Fuel: Available in Shibukawa and Ikaho. Nothing on the mountain.
Accommodation: Ikaho Onsen has traditional Japanese inns (ryokan) with hot spring baths — arguably the best way to end a day of mountain driving in Japan.
Hazards and Things to Watch
- Narrow road width: The road is barely two cars wide in places. Oncoming traffic — especially delivery trucks — requires careful management. Pull left and slow down.
- Blind corners: Many corners on Mount Haruna have zero forward visibility. You cannot see oncoming traffic until you're in the turn. This is where real-time corner calls from an app like Rods are genuinely useful — knowing the corner severity before you can see through it changes how you position the car.
- Surface debris: Fallen leaves, small branches, gravel washed from the hillside. Common after rain and throughout autumn.
- Wildlife: Deer, wild boar, and monkeys inhabit the mountain. Dawn and dusk are peak risk times.
- Cyclists and runners: The road is popular with road cyclists, particularly on weekends. They're hard to see on blind corners.
- Enthusiast traffic: On weekends, other pilgrims may be driving enthusiastically. Don't get drawn into someone else's pace on an unfamiliar road.
- Winter conditions: Snow and ice are common from December through March. The road is not always plowed promptly. Winter tires are essential; chains may be needed.
For the full story of touge driving culture — the history, the cars, the philosophy — check out our complete guide.
FAQ: Mount Haruna Akina Driving Guide
Is Mount Haruna the real Mount Akina from Initial D? Yes. Mount Haruna in Gunma Prefecture is the real mountain that Shuichi Shigeno used as the basis for the fictional "Mount Akina" in Initial D. The road, the town, and many landmarks in the manga are based directly on real locations around Mount Haruna.
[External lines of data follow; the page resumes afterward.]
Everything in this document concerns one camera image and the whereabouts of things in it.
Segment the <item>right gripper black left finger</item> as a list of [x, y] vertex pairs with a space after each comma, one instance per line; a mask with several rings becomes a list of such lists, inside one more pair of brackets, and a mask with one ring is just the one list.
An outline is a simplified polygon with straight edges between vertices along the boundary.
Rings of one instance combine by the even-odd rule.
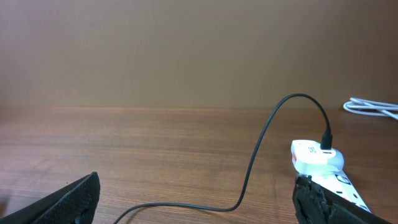
[[100, 179], [92, 172], [4, 218], [1, 224], [92, 224]]

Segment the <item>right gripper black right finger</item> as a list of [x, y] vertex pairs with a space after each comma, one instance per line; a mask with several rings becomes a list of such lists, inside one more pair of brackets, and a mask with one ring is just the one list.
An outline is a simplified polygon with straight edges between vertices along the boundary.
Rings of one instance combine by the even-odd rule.
[[354, 202], [298, 175], [292, 200], [300, 224], [391, 224]]
Can you drive Mount Haruna as a tourist? Yes. Mount Haruna's driving road (Gunma Prefectural Route 33) is a free public road open to anyone. Foreign visitors need a valid International Driving Permit (Geneva Convention type), a passport, and a rental car. The road is open year-round, though winter driving requires snow tires.
Is Mount Haruna a dangerous road? It's a narrow mountain road with blind corners, steep gradients, and minimal guardrails in places — so it demands attention and respect. It's not inherently dangerous if driven at appropriate speeds. The biggest risks are oncoming traffic on blind corners and surface debris. It is a public road used by local residents, not a race track.
Where is the tofu shop from Initial D? The real-world inspiration for Fujiwara Tofu Ten is a shop in the Ikaho area at the base of Mount Haruna. It's become a minor tourist destination for Initial D fans, though it looks like a regular Japanese shop rather than the anime version.